Sāriputta said: “Indeed, indeed, Ānanda, as you said: these five aggregates of clinging are the product of former deeds, of former intentions. They are impermanent and of a nature to cease. Because of their nature to cease, this is called cessation. What are the five? That is, the bodily form aggregate of clinging is the product of former deeds, of former intentions. It is impermanent and of a nature to cease. Because of its nature to cease, this is called cessation. In the same way feeling … perception … formations … consciousness is the product of former deeds, of former intentions. It is impermanent and of a nature to cease. Because of its nature to cease, this is called cessation.

MN64 explores the fallacy that simple present moment awareness is sufficient:

For a little baby doesn’t even have a concept of ‘identity’, so how could identity view possibly arise in them?
Yet the underlying tendency to identity view still lies within them.
A little baby doesn’t even have a concept of ‘teachings’, so how could doubt about the teachings possibly arise in them?
Yet the underlying tendency to doubt still lies within them.
A little baby doesn’t even have a concept of ‘precepts’, so how could misapprehension of precepts and observances possibly arise in them?
Yet the underlying tendency to misapprehension of precepts and observances still lies within them.

It’s a fallacy because of the limitation of the conventional “present moment”. Given infinite space and consciousness, the present can really only be directly known as part of a continuum that spans all time. In other words it would not just be the current minute or hour or day absent past memory or future consideration.

Going totally beyond the dimension of infinite space, aware that ‘consciousness is infinite’, they enter and remain in the dimension of infinite consciousness.

The suppression of the medial temporal lobe might enable some liberation, but would not allow one to attain the fourth liberation described above in the manner that one with normally attain such liberation.

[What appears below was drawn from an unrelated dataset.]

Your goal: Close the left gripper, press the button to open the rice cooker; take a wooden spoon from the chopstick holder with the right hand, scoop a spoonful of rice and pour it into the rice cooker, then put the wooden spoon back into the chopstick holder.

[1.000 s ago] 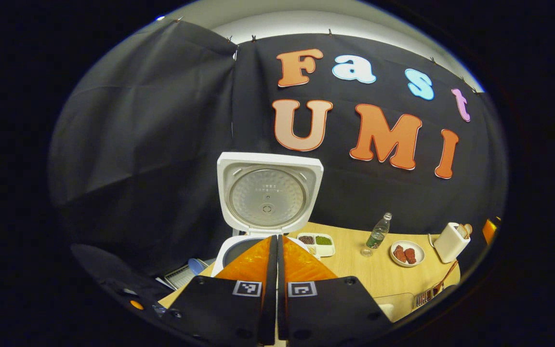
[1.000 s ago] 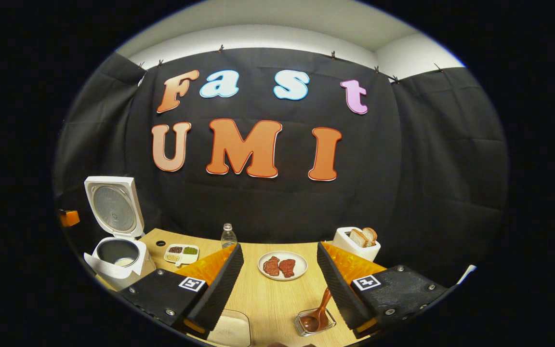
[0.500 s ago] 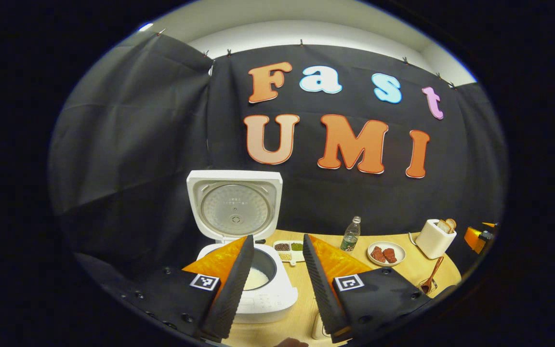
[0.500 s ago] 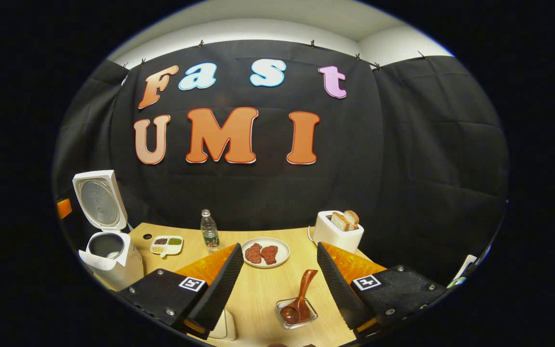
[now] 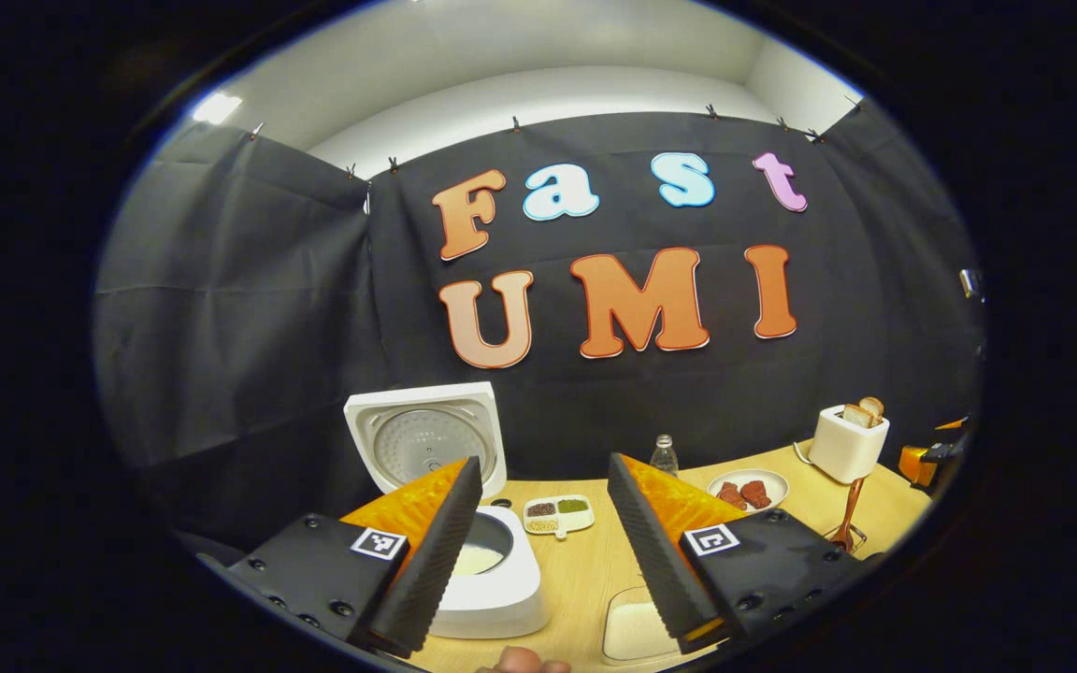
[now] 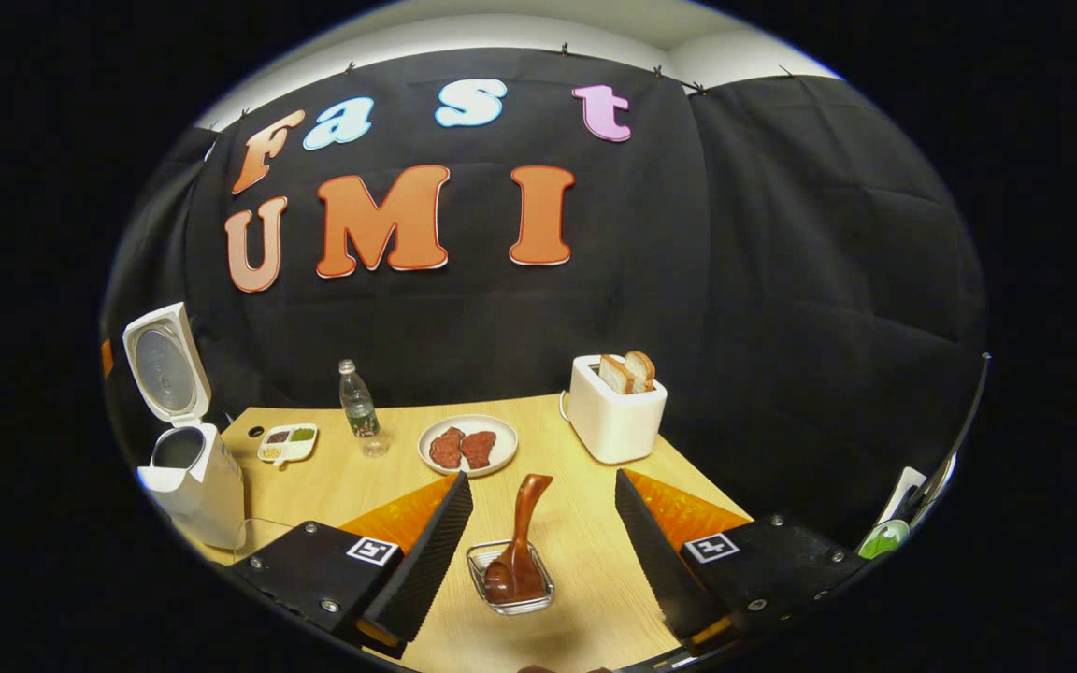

For those who have watched Groundhog Day, it was experience remembered and transcended that allowed our hero to escape the prison of the present moment repeated painfully again and again. Without that experience remembered there would only be suffering repeated in a prison without escape. Yet even in that awful scenario, there is a measure of kindness for those so afflicted. There is at least not the torture of pain remembered, since the suppressed medial temporal lobe would have let that go.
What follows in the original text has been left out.